→ Exercise
From the line containing "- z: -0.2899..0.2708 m" to the last line of the listing, both included, copy every line exactly and drop the pictures.

# # # #

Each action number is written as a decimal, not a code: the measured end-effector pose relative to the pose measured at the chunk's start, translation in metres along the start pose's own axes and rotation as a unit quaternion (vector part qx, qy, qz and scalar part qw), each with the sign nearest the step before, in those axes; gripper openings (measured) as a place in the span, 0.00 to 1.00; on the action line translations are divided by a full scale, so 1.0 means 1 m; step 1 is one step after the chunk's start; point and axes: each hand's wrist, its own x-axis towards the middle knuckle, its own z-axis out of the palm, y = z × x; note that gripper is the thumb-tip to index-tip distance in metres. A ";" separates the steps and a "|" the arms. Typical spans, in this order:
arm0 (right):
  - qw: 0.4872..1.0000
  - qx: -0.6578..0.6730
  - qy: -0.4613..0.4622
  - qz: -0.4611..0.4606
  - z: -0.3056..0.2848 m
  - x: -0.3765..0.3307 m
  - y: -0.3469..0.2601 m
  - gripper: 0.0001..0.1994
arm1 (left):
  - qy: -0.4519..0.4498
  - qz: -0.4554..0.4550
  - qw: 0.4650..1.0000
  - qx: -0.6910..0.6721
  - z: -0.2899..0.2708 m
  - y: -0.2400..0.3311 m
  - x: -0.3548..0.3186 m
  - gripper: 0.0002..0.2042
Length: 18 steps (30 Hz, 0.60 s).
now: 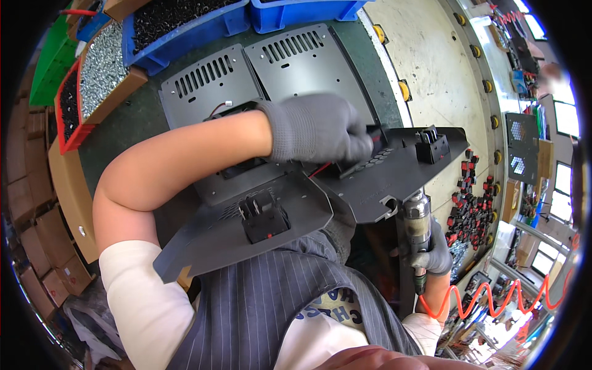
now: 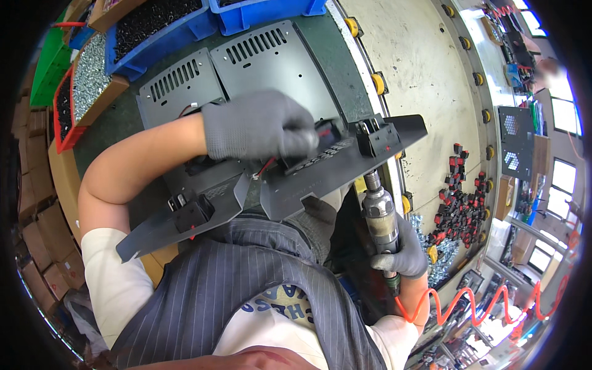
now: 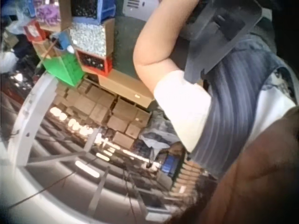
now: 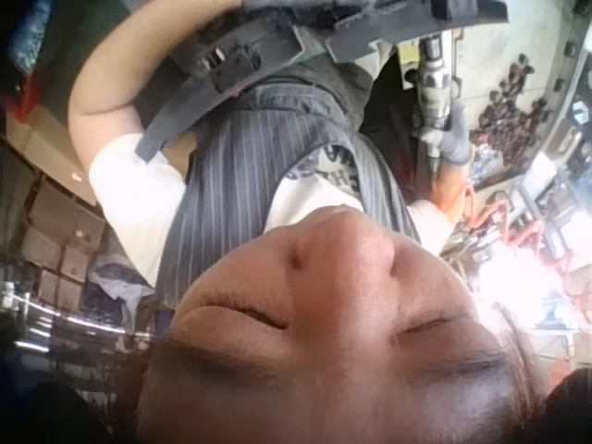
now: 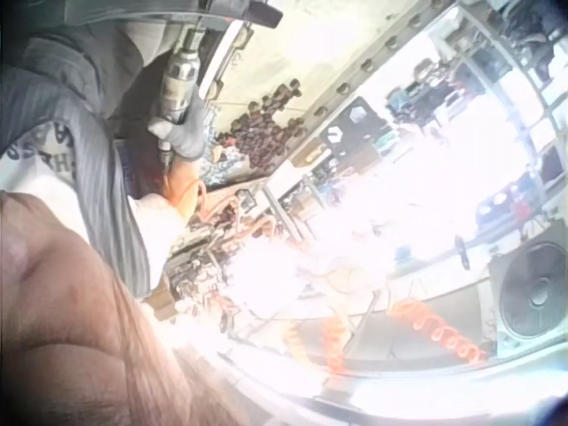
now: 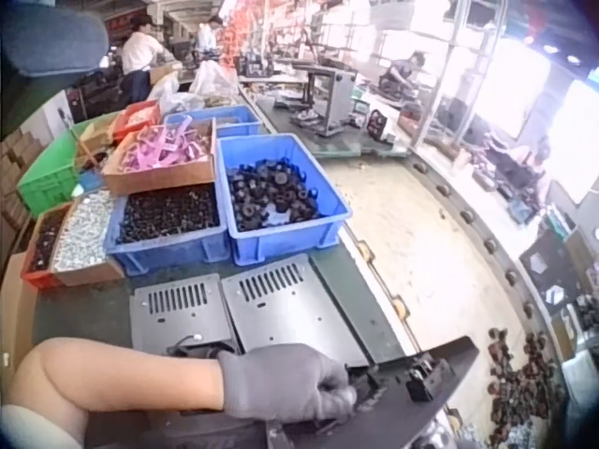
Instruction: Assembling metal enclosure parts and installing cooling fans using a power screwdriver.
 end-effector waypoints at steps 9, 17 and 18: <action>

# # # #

→ Exercise solution
  - z: -0.2899..0.2708 m
  - y: -0.2400..0.3311 m
  - x: -0.3548..0.3186 m
  - gripper: 0.0002..0.2042
Length: 18 steps (30 Hz, 0.60 s).
now: 
now: 
now: 
now: 
now: 
now: 
Instruction: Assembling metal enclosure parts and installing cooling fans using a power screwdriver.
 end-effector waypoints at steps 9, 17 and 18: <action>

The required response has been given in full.